Jun. 13th, 2016 09:26 pm
liv: In English: My fandom is text obsessed / In Hebrew: These are the words (words)
[personal profile] liv
So my extremely wonderful girlfriend came up to spend Shavuot with me.

[livejournal.com profile] ghoti arrived Saturday evening, and we had dinner and talked until havadalah (just before 11 pm, at this latitude and a week from the solstice). And then we did a proper tikkun leyl Shavuot, staying up all night studying, like I haven't done for absolutely years.

We read Ruth from an edition given to me by [personal profile] hatam_soferet. It was published for a certain kind of Christian seminarian who needs to take a course in Biblical Hebrew, with a very literal translation and about a page of explanations of grammar for each verse, and minimal exegetical interpretation. We noticed that the verb דבק, to cleave, came up a lot – I knew it was there in 1:14, and I pointed out the parallel with Genesis 2:24, but then the verb reappearing when talking about Ruth's interactions with Boaz' workers, where a romantic interpretation seems much less likely. But in any case, Ruth is a very sweet thing to read with a girlfriend.

And then [livejournal.com profile] ghoti taught me Tobit, which is Apocrypha for us though canon for Catholics, meaning that I'd never actually read it before. Given it's largely about levirate marriage, it's really very topical for Shavuot! It seems like it isn't clearly known whether the book was originally Hebrew or Aramaic, and we couldn't quickly find a version in either language, so we just worked from translation; my language skills for books from that sort of era are pretty patchy anyway. We also compared the genealogy of Perez given in Ruth to the one in Matthew, and I learned the surprising fact that the latter includes Rahab as Boaz' mother.

By the time we'd gone through Ruth slowly, and Tobit, which is longish, and taken several breaks for caffeine and ice-cream, it was getting to the low-brain small hours.
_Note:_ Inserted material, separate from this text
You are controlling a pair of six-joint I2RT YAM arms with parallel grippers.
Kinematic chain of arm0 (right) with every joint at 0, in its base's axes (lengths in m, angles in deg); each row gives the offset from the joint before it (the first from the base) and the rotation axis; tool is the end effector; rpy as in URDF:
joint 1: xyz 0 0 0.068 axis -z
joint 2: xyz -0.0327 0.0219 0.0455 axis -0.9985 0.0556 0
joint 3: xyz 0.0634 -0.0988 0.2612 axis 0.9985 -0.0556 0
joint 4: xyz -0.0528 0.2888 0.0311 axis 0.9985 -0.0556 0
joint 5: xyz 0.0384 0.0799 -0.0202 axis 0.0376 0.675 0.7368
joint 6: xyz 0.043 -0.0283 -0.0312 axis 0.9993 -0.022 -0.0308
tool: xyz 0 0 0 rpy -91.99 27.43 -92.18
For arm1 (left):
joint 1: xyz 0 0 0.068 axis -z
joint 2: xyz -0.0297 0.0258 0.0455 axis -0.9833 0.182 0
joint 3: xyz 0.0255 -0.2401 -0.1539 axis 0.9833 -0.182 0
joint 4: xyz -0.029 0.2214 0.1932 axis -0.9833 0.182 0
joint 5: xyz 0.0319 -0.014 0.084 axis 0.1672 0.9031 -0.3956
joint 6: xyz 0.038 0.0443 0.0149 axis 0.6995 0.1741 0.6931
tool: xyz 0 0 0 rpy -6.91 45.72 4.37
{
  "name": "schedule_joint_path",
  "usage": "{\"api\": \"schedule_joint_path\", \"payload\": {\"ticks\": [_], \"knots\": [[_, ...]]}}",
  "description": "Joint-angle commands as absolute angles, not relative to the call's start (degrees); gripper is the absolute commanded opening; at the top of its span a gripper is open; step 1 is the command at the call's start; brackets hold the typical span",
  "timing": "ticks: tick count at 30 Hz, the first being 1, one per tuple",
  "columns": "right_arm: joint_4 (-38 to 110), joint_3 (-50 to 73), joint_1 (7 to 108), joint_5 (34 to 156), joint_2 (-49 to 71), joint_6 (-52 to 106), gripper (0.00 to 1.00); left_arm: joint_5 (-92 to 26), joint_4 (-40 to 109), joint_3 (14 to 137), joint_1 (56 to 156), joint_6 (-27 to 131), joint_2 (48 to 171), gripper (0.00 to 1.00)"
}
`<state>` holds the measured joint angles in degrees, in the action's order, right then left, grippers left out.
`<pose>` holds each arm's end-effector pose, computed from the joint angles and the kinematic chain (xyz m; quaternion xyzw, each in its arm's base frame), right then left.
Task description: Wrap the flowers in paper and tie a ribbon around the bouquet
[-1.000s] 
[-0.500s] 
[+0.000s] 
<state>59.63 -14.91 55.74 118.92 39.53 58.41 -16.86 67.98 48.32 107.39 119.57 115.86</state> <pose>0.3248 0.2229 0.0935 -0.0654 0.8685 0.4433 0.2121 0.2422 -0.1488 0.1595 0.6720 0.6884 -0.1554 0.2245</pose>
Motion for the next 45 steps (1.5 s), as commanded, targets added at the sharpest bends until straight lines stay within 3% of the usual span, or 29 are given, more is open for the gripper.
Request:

I read the Torah portion for Shavuot, which is Exodus 19-20, mostly the Ten Commandments. We were a bit too tired for very in depth discussion by then, and the commandments are almost over-familiar. And we ended with a little bit of Hebrew practice where I got [livejournal.com profile] ghoti to pick out the first four verses of the Tower of Babel story while we were waiting for it to be light enough for Shacharit.

After we'd slept most of the morning, as you do, we went to shul and I taught a little seminar based on R' Norman Solomon's work on converting to Judaism in the Talmudic period. It was very lucky to find that extract online, but I had mostly remembered the similar shiur I learned with him in Oxford in c 2000. Alongside a couple of Mishnah texts, Bava Metzia on not oppressing the stranger, and the ever-delightful Yadayim on why the prohibition on Moabites converting doesn't apply. What I couldn't find was the midrash, which I thought was in Chronicles but apparently not, about people challenging King David on the grounds that he was descended from a forbidden Moabite convert, and his riposte that only male Moabites count. We had some pretty good discussion about what standards should be set for potential converts, and also the other shades of meaning of גר, particularly people who are affiliated to the Jewish community, whether through marriage or just inclination, but don't choose to convert to Judaism; we have quite a few such people in the community here. People asked me a lot of great questions, though some that were way beyond the scope of what I wanted to teach, like "how can Torah allow slavery?" and "how did we move from Temple ritual to home and synagogue?"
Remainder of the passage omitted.